His work became famous for his realistic observation of the physical and emotional state of human beings and for his dramatic use of light and shade, known as chiaroscuro, which gave his paintings an almost three-dimensional quality. This was a formative influence for the baroque school of painting.

Some of his major works, such as The Calling of St Matthew, The Crucifixion of St Peter and Deposition, can be found in churches in Rome, but his work is also well represented in the Uffizi gallery in Florence.

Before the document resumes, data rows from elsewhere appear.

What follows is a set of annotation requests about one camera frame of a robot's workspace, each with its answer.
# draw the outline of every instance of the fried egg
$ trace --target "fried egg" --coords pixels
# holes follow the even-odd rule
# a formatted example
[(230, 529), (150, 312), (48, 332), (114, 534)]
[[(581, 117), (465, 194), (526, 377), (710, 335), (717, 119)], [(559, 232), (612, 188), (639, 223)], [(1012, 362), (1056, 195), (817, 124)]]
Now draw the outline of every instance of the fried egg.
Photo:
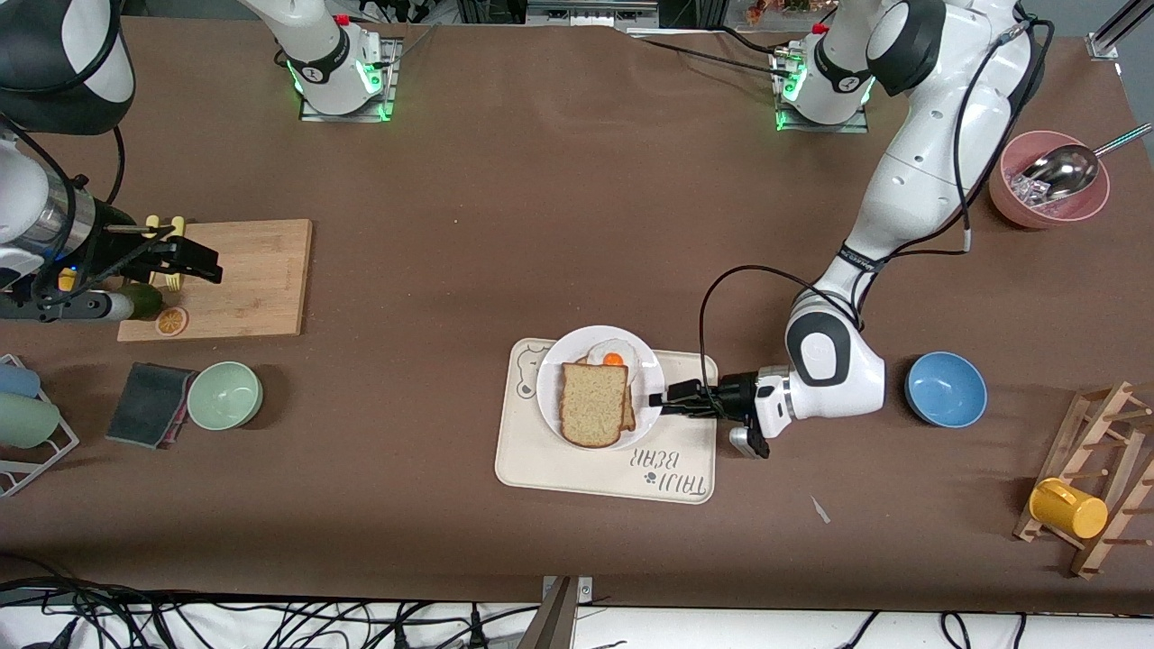
[(617, 365), (629, 368), (629, 382), (634, 381), (640, 370), (637, 350), (625, 341), (610, 338), (597, 343), (589, 350), (590, 365)]

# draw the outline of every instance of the green cup
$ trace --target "green cup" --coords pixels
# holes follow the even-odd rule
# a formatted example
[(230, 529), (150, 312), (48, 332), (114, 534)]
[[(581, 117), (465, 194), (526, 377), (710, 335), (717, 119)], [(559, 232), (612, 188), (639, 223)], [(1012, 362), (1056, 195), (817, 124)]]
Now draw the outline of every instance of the green cup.
[(52, 437), (60, 409), (38, 398), (0, 393), (0, 445), (33, 448)]

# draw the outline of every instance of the mug handle
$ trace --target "mug handle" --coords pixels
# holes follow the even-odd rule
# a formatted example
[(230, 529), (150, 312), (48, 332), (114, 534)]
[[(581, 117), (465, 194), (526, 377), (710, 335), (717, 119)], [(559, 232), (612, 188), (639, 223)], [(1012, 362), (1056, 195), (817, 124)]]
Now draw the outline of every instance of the mug handle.
[(1065, 500), (1067, 503), (1070, 505), (1078, 503), (1078, 497), (1076, 497), (1073, 493), (1070, 493), (1070, 490), (1066, 487), (1066, 485), (1058, 482), (1054, 482), (1054, 483), (1046, 483), (1046, 485), (1043, 486), (1046, 487), (1047, 491), (1049, 491), (1054, 495), (1057, 495), (1062, 500)]

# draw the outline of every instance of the cup
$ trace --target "cup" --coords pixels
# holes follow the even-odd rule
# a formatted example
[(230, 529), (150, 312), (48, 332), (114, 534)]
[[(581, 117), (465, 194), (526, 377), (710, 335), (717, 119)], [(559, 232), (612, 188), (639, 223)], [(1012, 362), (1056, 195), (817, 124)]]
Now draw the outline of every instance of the cup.
[(60, 409), (38, 398), (0, 393), (0, 445), (33, 448), (52, 437)]
[(40, 376), (31, 370), (0, 363), (0, 393), (36, 398), (40, 394)]
[(1029, 515), (1067, 535), (1092, 538), (1106, 527), (1109, 512), (1102, 499), (1047, 478), (1029, 494)]

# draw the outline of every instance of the metal spoon
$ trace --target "metal spoon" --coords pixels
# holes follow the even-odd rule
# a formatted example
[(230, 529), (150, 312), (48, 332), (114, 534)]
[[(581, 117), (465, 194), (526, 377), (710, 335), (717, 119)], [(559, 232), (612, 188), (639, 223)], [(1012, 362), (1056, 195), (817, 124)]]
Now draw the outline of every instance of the metal spoon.
[(1144, 124), (1093, 151), (1081, 144), (1058, 147), (1014, 177), (1011, 187), (1029, 207), (1069, 199), (1089, 187), (1097, 178), (1101, 167), (1099, 158), (1141, 139), (1151, 130), (1154, 130), (1154, 126)]

The Sanctuary of the Madonna in Caravaggio
The Sanctuary of the Madonna in Caravaggio
Travel tip:

In addition to its connection with the artist, another attraction of the town of Caravaggio is the Sanctuary of the Madonna di Caravaggio, which was built in the 16th century on the spot where the Virgin Mary is said to have appeared to a local peasant woman.  The Sanctuary was later rebuilt and completed in the 18th century and is now visited by pilgrims from all over the world.  The town did have a theatre named after Caravaggio that was held in high regard but it was destroyed during the Second World War.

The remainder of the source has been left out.